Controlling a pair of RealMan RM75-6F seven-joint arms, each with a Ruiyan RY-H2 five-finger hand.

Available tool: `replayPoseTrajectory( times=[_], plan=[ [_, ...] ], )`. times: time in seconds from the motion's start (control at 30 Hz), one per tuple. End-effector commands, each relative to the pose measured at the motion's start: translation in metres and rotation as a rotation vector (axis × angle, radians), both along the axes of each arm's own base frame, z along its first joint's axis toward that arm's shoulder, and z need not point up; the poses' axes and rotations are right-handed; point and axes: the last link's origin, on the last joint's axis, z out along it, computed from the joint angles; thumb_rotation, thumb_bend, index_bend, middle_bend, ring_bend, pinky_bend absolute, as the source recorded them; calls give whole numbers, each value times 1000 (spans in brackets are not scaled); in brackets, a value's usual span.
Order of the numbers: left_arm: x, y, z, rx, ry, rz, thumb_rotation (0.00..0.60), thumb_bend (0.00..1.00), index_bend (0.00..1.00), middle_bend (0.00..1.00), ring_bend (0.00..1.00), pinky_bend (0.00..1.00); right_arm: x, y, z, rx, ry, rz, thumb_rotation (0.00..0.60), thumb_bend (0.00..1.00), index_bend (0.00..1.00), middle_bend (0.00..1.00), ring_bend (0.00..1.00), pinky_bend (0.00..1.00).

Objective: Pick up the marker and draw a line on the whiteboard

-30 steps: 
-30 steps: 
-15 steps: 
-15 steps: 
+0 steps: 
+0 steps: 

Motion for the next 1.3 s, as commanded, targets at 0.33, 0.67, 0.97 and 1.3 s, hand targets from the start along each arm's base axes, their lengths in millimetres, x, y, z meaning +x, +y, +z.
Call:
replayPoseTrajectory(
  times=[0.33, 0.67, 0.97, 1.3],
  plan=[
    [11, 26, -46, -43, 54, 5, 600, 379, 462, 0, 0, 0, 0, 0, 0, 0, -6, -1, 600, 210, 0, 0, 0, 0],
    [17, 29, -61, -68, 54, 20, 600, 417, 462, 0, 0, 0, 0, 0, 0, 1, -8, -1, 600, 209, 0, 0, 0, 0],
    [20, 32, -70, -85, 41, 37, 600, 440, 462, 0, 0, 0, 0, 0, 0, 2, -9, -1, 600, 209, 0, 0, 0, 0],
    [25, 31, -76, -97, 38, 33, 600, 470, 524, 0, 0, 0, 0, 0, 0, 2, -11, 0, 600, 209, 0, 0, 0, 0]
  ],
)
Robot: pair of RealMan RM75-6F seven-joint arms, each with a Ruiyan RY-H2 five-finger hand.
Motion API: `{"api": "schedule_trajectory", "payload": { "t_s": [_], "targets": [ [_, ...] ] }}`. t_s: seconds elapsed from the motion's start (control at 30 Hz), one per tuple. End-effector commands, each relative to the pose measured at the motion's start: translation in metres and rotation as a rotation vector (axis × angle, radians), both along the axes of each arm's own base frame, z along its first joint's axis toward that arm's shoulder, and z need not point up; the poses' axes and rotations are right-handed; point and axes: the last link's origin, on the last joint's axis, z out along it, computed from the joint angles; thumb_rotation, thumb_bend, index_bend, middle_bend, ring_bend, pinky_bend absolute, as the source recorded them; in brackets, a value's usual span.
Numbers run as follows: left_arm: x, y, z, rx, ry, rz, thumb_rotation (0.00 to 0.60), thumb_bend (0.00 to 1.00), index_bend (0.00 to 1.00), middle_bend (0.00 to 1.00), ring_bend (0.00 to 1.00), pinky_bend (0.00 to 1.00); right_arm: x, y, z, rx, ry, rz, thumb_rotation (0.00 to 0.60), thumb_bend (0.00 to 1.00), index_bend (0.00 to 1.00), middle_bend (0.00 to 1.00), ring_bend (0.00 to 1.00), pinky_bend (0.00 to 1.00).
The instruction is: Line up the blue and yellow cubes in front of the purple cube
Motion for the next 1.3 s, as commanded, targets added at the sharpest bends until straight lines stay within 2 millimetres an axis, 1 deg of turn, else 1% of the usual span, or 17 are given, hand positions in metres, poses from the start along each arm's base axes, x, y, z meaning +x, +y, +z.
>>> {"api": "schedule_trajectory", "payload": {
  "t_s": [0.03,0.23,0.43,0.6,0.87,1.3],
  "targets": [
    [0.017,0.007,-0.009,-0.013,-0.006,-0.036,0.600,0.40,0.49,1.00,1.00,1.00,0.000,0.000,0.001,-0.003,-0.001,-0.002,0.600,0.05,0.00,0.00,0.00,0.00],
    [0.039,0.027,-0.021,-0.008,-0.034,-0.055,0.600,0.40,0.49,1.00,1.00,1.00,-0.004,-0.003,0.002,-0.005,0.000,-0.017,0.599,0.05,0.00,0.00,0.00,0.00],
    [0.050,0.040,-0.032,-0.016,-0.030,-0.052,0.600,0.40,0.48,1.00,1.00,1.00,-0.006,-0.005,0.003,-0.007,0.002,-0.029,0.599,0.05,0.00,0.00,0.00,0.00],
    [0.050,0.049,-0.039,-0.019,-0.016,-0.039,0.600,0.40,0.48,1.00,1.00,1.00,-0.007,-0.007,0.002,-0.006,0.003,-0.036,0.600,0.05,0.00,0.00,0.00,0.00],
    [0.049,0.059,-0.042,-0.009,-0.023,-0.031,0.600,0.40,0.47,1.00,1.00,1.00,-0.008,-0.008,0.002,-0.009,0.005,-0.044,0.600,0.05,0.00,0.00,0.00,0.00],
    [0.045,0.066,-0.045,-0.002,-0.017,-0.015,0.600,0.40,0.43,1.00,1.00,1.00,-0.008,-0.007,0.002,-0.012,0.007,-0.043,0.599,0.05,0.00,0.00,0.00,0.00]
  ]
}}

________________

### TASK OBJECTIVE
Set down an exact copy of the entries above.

### ANSWER FOR THE TASK
Controlling a pair of RealMan RM75-6F seven-joint arms, each with a Ruiyan RY-H2 five-finger hand.

Available tool: `replayPoseTrajectory( times=[_], plan=[ [_, ...] ], )`. times: time in seconds from the motion's start (control at 30 Hz), one per tuple. End-effector commands, each relative to the pose measured at the motion's start: translation in metres and rotation as a rotation vector (axis × angle, radians), both along the axes of each arm's own base frame, z along its first joint's axis toward that arm's shoulder, and z need not point up; the poses' axes and rotations are right-handed; point and axes: the last link's origin, on the last joint's axis, z out along it, computed from the joint angles; thumb_rotation, thumb_bend, index_bend, middle_bend, ring_bend, pinky_bend absolute, as the source recorded them; calls give whole numbers, each value times 1000 (spans in brackets are not scaled); in brackets, a value's usual span.
Order of the numbers: left_arm: x, y, z, rx, ry, rz, thumb_rotation (0.00..0.60), thumb_bend (0.00..1.00), index_bend (0.00..1.00), middle_bend (0.00..1.00), ring_bend (0.00..1.00), pinky_bend (0.00..1.00); right_arm: x, y, z, rx, ry, rz, thumb_rotation (0.00..0.60), thumb_bend (0.00..1.00), index_bend (0.00..1.00), middle_bend (0.00..1.00), ring_bend (0.00..1.00), pinky_bend (0.00..1.00).

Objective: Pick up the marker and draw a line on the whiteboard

-30 steps: 
-30 steps: 
-15 steps: 
-15 steps: 
+0 steps: 
+0 steps: 

Motion for the next 1.3 s, as commanded, targets at 0.33, 0.67, 0.97 and 1.3 s, hand targets from the start along each arm's base axes, their lengths in millimetres, x, y, z meaning +x, +y, +z.
Call:
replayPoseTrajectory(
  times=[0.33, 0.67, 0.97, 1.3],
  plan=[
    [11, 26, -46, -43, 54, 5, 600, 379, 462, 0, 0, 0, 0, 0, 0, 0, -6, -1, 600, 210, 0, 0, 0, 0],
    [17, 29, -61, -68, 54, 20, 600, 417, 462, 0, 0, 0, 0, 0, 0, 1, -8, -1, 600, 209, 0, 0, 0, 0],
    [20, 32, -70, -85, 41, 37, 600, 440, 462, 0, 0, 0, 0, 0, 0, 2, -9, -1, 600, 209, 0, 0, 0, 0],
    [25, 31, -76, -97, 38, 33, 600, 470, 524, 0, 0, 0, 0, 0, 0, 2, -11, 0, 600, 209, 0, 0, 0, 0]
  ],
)
Robot: pair of RealMan RM75-6F seven-joint arms, each with a Ruiyan RY-H2 five-finger hand.
Motion API: `{"api": "schedule_trajectory", "payload": { "t_s": [_], "targets": [ [_, ...] ] }}`. t_s: seconds elapsed from the motion's start (control at 30 Hz), one per tuple. End-effector commands, each relative to the pose measured at the motion's start: translation in metres and rotation as a rotation vector (axis × angle, radians), both along the axes of each arm's own base frame, z along its first joint's axis toward that arm's shoulder, and z need not point up; the poses' axes and rotations are right-handed; point and axes: the last link's origin, on the last joint's axis, z out along it, computed from the joint angles; thumb_rotation, thumb_bend, index_bend, middle_bend, ring_bend, pinky_bend absolute, as the source recorded them; in brackets, a value's usual span.
Numbers run as follows: left_arm: x, y, z, rx, ry, rz, thumb_rotation (0.00 to 0.60), thumb_bend (0.00 to 1.00), index_bend (0.00 to 1.00), middle_bend (0.00 to 1.00), ring_bend (0.00 to 1.00), pinky_bend (0.00 to 1.00); right_arm: x, y, z, rx, ry, rz, thumb_rotation (0.00 to 0.60), thumb_bend (0.00 to 1.00), index_bend (0.00 to 1.00), middle_bend (0.00 to 1.00), ring_bend (0.00 to 1.00), pinky_bend (0.00 to 1.00).
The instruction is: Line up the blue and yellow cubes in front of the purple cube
Motion for the next 1.3 s, as commanded, targets added at the sharpest bends until straight lines stay within 2 millimetres an axis, 1 deg of turn, else 1% of the usual span, or 17 are given, hand positions in metres, poses from the start along each arm's base axes, x, y, z meaning +x, +y, +z.
>>> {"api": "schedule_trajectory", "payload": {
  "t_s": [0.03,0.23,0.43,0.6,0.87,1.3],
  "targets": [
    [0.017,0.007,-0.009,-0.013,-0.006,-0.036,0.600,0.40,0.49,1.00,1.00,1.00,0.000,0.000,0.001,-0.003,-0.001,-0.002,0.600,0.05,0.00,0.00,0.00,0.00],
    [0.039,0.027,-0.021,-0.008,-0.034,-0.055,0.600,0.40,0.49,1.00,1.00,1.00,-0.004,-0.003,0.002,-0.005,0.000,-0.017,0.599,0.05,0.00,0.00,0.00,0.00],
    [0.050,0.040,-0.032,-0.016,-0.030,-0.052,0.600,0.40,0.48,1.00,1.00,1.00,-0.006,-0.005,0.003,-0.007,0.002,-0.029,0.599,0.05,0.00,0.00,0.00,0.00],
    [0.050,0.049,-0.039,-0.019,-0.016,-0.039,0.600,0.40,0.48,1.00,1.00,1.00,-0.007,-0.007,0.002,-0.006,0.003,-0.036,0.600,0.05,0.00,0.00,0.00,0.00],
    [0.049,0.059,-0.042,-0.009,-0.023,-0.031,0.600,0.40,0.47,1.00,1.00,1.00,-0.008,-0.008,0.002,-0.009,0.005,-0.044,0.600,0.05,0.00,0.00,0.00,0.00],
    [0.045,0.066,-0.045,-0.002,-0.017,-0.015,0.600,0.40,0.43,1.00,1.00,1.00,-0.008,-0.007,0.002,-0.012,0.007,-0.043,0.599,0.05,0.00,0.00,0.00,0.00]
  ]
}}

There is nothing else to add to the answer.